I'll be dead honest: even years ago, and certainly these days, my response would be "Says you."

(And this is from someone who used to do the same thing but has long concluded doing that sort of thing is not my business to do).
 



hawkeyefan

Legend
I'm not into adversarial DMing. I'm not going to alter something just to get around metagame cheating.

I’m not into adversarial DMing either.

I am into effective DMing. If I want a scenario where it somehow matter that the players don’t have knowledge of the monster capabilities, then I use monsters whose capabilities they don’t know.

That seems far less adversarial than using one they know and then expecting them to play dumb or else admonish them for “cheating”.

Not without perverting the meaning of metagaming.
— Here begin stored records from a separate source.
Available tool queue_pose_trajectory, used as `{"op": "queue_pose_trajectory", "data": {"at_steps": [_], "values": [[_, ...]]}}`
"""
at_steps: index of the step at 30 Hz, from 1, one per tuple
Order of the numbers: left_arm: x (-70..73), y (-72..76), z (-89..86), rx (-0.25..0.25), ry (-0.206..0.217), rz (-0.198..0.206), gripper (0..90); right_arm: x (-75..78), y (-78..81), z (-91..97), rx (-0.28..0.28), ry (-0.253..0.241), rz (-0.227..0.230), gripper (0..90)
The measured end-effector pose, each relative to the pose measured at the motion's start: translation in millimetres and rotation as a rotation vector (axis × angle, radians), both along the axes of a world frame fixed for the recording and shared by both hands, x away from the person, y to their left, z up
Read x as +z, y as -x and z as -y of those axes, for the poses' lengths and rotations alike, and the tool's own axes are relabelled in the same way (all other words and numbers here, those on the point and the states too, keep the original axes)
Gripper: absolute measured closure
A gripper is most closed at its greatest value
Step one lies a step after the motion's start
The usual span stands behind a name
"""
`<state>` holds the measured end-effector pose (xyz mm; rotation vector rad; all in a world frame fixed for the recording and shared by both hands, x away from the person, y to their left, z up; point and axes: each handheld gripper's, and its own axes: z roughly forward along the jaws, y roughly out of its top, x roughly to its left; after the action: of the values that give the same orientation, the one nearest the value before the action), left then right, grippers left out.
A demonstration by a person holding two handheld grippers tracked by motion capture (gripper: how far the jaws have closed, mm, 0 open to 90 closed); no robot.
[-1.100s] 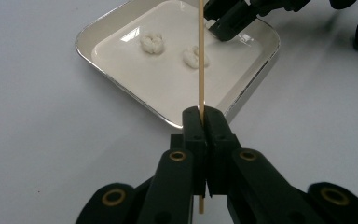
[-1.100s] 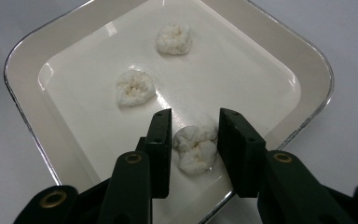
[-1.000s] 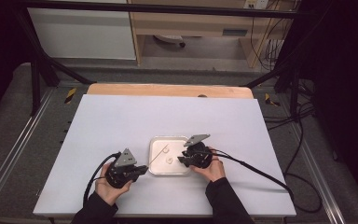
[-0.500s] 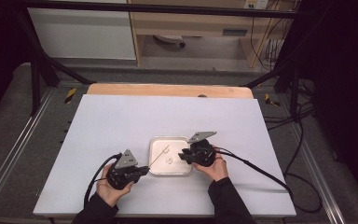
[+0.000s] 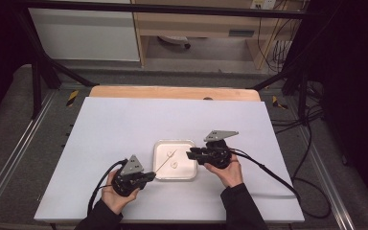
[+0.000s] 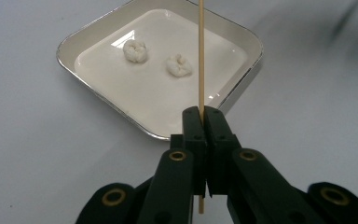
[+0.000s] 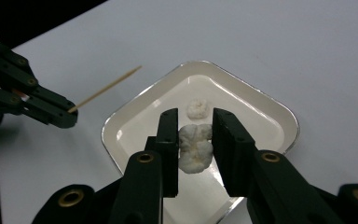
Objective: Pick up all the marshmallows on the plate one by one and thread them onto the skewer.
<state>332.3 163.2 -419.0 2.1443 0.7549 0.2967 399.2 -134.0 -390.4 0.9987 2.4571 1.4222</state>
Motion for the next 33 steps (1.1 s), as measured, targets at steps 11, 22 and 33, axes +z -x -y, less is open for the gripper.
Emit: {"op": "queue_pose_trajectory", "data": {"at_steps": [11,22,33], "values": [[1.1,4.3,4.3,-0.011,0.011,0.017,88.7,15.3,5.1,4.4,0.031,-0.189,-0.013,72.9],[2.8,8.8,9.9,-0.019,0.026,0.039,88.7,15.7,-2.9,2.4,0.019,-0.306,-0.058,72.9],[3.4,10.0,10.8,-0.014,0.042,0.051,88.7,10.8,-4.4,-2.3,0.042,-0.343,-0.092,72.9]]}}
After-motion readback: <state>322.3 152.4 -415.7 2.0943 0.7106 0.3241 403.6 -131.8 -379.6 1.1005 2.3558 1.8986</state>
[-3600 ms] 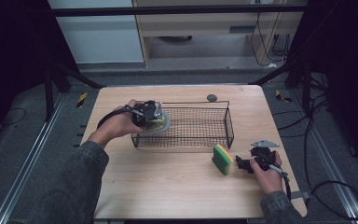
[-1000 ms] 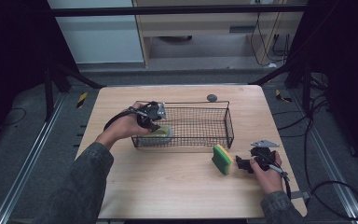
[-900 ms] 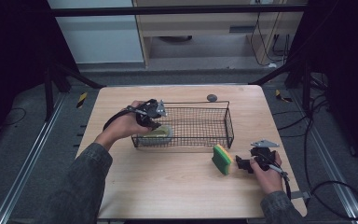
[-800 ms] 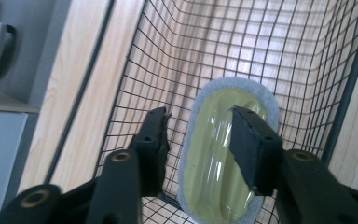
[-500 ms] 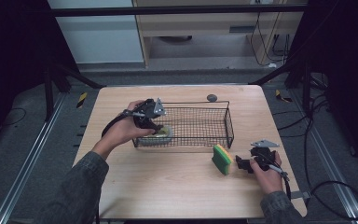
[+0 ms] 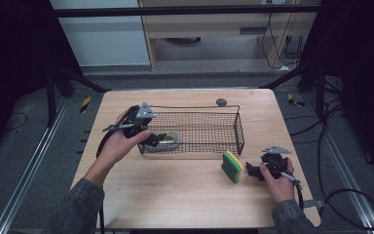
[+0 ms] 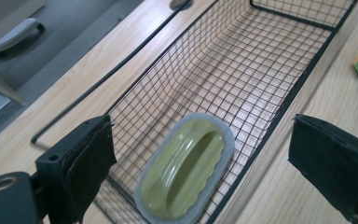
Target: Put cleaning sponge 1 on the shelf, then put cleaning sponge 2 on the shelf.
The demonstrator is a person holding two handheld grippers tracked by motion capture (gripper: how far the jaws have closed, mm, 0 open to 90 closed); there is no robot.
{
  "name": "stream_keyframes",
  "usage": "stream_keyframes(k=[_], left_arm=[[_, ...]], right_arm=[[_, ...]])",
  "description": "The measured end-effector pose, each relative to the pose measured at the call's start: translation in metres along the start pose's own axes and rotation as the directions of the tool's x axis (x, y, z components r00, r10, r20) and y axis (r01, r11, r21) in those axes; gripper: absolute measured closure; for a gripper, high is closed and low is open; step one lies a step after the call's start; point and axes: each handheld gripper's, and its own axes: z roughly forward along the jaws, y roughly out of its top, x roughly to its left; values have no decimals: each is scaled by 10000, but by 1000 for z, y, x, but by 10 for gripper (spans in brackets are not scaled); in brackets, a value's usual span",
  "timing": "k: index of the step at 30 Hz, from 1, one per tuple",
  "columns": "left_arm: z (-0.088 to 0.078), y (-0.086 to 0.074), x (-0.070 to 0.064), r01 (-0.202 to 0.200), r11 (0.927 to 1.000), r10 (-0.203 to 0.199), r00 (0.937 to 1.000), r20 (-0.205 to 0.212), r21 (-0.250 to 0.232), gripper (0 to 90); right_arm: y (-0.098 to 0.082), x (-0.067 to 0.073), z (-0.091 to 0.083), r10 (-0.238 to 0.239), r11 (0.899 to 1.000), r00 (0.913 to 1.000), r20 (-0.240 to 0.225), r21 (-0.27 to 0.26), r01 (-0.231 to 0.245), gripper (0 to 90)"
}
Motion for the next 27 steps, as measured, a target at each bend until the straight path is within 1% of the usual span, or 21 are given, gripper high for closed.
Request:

Metagaming is having the PC act on out of character knowledge.

Right. I play a wizard who has, among other spells, burning hands. Me not using it against trolls because the wizard has never encountered trolls before is me changing my actions due to out of character knowledge. It swings both ways.

When this is the scenario… and one member of my group tries to play it this way when he GMs… the meta aspect is so much more prominent.

Dragons' breath weapons are common knowledge.

How do your players know what monster abilities they’re “allowed” to know about?